YOUR ASSIGNMENT - Here are the records. Write out exactly the lines between the one holding "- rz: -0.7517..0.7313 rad" and the one holding "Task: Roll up", inclusive.

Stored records
--------------------------------

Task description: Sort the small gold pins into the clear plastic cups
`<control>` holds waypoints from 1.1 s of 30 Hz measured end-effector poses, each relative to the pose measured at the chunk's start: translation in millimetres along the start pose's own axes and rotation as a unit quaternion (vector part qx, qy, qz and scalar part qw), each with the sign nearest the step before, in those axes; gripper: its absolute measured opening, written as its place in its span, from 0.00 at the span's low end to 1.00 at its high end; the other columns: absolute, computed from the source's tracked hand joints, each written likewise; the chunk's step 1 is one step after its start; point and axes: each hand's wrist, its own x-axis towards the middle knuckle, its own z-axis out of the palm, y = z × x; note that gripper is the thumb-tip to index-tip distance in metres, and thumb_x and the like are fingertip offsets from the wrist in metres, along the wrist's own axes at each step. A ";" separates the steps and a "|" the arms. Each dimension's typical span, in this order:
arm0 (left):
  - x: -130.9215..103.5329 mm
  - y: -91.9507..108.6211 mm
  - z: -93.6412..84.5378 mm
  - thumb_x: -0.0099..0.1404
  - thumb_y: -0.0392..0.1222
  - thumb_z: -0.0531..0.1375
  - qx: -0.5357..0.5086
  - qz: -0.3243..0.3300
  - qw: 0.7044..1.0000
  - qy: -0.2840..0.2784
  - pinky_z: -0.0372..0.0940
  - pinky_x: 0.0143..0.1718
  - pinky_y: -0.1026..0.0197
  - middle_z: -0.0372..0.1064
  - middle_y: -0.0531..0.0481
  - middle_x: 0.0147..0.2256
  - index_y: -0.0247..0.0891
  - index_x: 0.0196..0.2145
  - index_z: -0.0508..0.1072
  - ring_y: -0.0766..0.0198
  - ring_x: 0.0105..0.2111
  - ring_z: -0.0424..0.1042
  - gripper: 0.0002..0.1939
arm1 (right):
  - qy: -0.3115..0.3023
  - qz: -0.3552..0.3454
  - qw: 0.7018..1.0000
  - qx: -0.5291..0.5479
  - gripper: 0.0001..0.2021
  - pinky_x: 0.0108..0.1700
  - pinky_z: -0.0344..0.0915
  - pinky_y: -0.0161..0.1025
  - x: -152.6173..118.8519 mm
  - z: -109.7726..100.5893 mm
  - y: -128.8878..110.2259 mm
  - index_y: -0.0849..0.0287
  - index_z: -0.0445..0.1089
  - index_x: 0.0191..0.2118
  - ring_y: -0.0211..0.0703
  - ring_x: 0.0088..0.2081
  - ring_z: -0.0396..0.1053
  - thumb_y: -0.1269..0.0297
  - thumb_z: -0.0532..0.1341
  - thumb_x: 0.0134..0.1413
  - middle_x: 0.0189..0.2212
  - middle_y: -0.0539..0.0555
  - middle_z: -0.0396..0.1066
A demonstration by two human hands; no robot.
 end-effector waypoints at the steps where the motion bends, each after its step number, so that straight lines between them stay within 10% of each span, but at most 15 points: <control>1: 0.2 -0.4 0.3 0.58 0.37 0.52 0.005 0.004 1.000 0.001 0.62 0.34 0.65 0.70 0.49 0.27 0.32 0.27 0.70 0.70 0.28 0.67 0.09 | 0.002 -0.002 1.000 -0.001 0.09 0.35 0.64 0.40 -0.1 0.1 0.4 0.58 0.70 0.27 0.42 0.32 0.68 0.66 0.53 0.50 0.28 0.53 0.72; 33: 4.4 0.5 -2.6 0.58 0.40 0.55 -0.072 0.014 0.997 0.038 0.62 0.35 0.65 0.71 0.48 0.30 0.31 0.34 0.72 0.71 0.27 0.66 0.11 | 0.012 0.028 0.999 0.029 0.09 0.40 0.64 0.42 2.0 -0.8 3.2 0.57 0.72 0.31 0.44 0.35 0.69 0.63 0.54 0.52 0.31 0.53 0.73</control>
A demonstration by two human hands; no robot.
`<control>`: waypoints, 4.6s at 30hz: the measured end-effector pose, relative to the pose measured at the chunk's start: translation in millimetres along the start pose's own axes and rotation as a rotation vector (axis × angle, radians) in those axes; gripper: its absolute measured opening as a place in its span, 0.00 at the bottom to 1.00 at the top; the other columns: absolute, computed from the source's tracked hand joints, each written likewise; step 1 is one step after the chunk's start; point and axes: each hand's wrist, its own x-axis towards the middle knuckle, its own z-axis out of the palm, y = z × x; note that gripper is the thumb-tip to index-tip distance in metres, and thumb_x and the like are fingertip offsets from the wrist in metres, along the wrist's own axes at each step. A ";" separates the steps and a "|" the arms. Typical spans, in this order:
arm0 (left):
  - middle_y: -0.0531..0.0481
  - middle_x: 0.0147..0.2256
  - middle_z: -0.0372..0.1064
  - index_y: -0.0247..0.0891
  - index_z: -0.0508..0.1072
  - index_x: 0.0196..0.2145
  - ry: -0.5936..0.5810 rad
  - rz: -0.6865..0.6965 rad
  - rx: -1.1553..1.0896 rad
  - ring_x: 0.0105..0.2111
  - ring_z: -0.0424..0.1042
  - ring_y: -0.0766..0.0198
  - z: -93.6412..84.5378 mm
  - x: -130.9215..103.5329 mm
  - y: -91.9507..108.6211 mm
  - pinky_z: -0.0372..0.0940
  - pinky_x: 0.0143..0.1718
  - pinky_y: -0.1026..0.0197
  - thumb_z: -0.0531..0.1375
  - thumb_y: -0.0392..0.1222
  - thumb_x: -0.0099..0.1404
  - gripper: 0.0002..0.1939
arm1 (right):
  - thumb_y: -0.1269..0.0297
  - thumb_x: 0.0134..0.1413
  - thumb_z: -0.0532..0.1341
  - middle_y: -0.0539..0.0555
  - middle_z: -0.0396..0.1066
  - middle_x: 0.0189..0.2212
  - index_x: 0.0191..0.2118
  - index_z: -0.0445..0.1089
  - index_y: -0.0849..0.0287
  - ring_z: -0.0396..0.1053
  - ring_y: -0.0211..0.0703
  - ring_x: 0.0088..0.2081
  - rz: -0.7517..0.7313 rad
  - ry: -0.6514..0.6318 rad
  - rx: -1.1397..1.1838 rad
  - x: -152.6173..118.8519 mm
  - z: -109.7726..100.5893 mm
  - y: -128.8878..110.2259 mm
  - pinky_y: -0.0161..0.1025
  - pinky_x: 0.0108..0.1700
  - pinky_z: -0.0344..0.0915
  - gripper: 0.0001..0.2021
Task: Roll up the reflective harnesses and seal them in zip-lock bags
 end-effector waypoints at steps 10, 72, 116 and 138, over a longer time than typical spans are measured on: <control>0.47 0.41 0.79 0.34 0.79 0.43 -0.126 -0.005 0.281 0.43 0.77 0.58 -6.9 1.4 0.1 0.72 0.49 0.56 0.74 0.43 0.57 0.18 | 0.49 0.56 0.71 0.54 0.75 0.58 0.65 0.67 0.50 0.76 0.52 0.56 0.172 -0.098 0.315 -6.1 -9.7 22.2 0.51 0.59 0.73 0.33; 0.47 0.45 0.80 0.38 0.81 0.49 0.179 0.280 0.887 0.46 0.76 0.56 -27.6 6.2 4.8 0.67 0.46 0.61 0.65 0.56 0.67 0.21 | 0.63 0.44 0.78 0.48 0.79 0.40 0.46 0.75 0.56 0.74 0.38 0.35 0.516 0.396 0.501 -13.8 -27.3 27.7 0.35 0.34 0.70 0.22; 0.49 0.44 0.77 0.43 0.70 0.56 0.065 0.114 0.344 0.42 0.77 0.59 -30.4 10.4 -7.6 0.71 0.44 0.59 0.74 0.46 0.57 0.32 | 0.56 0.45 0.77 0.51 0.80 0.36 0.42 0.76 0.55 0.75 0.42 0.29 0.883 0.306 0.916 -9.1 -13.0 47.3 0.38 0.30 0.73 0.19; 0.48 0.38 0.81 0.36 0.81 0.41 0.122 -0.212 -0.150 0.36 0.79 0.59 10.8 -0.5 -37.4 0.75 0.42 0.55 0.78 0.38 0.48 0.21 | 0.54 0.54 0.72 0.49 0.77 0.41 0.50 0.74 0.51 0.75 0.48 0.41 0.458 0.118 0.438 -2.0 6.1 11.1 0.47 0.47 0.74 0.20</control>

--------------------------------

RESPONSE FOR THIS EXERCISE -
  - rz: -0.7517..0.7313 rad
  - ry: -0.6514..0.6318 rad
  - rx: -1.1397..1.1838 rad
  - x: -152.6173..118.8519 mm
  - z: -109.7726..100.5893 mm
  - y: -128.8878..110.2259 mm
  - pinky_y: -0.0161..0.1025
  - pinky_x: 0.0108..0.1700
  - pinky_z: -0.0344..0.0915
  - gripper: 0.0001..0.2021
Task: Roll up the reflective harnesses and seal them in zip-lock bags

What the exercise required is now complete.